_Problem to work on_
Where the listing below has a line containing "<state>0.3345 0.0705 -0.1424", output that line and all lines after it, verbatim, and no others.

============

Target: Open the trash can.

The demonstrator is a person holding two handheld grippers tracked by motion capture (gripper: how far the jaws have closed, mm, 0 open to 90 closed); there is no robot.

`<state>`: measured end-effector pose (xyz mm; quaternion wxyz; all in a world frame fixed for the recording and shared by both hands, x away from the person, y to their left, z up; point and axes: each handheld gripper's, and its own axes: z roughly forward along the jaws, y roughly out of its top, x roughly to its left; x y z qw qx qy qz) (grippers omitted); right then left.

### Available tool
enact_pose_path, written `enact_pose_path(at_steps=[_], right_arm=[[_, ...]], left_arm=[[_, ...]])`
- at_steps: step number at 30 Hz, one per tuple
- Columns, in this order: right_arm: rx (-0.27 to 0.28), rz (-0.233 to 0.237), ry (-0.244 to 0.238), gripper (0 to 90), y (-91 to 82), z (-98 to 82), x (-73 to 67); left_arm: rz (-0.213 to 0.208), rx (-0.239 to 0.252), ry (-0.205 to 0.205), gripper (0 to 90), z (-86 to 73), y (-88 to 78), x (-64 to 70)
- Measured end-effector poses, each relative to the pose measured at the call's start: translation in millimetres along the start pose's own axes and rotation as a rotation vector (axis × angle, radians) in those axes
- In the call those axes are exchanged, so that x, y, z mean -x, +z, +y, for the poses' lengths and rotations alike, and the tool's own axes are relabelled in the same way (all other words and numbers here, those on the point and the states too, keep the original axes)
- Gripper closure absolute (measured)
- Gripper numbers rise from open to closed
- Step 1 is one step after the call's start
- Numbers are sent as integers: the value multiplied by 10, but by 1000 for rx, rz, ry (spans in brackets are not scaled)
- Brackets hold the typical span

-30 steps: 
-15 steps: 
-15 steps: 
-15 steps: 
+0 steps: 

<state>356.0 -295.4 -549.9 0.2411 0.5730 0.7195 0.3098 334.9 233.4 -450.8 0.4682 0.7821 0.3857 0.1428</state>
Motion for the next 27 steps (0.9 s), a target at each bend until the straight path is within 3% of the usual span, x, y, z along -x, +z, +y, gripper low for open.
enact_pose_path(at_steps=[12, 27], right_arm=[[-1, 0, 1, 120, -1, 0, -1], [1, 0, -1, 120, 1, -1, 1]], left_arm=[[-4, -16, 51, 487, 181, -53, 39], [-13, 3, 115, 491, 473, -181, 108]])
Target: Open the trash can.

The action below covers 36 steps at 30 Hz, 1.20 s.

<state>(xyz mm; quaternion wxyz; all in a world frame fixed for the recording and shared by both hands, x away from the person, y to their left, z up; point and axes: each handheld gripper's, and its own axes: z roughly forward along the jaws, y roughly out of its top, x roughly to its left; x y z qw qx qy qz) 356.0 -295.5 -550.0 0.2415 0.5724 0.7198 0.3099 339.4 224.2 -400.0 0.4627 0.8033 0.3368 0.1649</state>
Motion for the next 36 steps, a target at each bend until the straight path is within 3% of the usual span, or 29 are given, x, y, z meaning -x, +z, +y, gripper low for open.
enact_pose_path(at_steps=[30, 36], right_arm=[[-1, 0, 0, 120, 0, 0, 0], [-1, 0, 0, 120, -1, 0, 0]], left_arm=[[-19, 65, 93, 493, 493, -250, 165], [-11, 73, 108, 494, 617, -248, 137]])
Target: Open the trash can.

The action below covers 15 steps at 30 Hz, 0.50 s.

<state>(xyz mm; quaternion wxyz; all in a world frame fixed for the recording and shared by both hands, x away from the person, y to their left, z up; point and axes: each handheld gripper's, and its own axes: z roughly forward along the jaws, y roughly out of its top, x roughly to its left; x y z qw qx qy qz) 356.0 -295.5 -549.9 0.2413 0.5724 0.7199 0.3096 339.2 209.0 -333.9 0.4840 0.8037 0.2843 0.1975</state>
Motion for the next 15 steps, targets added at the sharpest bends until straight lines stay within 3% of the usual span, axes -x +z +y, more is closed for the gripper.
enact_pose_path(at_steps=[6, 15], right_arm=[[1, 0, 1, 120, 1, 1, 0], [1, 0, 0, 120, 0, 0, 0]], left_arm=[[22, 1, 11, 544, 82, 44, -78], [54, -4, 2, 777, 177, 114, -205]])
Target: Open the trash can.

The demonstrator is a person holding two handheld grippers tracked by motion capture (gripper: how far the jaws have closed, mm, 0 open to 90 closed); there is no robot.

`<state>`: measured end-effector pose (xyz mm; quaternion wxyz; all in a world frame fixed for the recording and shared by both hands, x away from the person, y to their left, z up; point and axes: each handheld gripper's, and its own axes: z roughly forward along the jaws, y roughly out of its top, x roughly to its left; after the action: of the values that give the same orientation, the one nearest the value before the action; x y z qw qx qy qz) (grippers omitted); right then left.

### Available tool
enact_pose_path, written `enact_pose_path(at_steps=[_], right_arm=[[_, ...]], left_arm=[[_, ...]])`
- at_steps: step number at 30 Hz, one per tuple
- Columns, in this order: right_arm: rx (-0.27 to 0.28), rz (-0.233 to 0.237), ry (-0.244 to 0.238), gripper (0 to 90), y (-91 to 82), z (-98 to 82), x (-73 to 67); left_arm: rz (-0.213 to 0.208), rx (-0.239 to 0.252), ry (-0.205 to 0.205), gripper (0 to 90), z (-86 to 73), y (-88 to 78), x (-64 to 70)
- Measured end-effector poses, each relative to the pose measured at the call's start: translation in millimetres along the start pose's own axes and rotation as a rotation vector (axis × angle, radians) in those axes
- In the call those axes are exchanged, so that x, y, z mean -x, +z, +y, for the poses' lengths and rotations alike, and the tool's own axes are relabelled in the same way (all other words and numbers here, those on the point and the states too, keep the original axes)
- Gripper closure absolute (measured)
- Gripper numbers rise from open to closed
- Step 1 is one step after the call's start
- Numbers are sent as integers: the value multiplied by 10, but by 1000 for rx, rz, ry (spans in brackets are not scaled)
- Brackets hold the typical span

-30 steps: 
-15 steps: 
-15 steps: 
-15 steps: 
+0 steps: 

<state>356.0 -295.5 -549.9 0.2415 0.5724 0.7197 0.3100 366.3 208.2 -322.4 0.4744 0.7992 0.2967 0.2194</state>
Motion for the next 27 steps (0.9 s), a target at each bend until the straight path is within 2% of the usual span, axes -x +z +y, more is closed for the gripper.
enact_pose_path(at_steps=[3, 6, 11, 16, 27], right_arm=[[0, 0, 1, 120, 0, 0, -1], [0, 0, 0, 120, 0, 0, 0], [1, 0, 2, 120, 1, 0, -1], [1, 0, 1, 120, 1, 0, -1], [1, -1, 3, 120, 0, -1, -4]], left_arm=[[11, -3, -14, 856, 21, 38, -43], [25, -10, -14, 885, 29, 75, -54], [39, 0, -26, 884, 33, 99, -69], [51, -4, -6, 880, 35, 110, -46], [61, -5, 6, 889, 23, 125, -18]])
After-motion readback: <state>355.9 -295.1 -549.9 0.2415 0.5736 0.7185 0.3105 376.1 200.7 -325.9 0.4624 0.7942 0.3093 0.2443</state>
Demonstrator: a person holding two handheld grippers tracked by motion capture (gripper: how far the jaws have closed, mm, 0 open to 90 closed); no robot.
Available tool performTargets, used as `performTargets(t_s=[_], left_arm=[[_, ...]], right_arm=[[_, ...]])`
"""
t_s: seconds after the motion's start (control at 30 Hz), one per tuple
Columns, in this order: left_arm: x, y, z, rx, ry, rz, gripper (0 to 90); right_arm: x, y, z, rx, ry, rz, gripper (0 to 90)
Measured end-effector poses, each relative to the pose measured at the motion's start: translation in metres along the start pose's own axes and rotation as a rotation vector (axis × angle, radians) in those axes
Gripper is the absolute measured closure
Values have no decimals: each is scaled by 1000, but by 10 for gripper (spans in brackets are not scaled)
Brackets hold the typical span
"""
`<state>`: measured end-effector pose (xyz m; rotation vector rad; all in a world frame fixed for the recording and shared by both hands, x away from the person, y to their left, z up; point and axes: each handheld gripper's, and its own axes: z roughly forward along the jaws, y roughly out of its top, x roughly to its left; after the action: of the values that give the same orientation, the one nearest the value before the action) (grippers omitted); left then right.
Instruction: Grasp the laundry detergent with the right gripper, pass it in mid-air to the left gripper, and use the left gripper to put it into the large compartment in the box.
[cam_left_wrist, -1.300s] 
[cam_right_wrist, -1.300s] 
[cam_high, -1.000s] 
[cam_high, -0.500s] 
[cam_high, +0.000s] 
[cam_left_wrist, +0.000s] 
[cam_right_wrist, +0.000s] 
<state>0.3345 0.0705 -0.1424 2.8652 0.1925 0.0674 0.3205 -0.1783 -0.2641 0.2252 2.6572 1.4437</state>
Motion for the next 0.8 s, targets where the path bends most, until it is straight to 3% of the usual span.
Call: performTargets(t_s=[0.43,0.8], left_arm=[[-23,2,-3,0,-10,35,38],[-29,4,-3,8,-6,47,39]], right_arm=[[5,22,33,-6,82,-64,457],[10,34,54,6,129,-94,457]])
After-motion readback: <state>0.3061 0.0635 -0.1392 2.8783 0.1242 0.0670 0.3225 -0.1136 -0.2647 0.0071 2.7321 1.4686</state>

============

_Output for this task_
<state>0.3345 0.0705 -0.1424 2.8652 0.1925 0.0674 0.3205 -0.1783 -0.2641 0.2252 2.6572 1.4437</state>
Motion for the next 0.8 s, targets where the path bends most, until it is straight to 3% of the usual span.
Call: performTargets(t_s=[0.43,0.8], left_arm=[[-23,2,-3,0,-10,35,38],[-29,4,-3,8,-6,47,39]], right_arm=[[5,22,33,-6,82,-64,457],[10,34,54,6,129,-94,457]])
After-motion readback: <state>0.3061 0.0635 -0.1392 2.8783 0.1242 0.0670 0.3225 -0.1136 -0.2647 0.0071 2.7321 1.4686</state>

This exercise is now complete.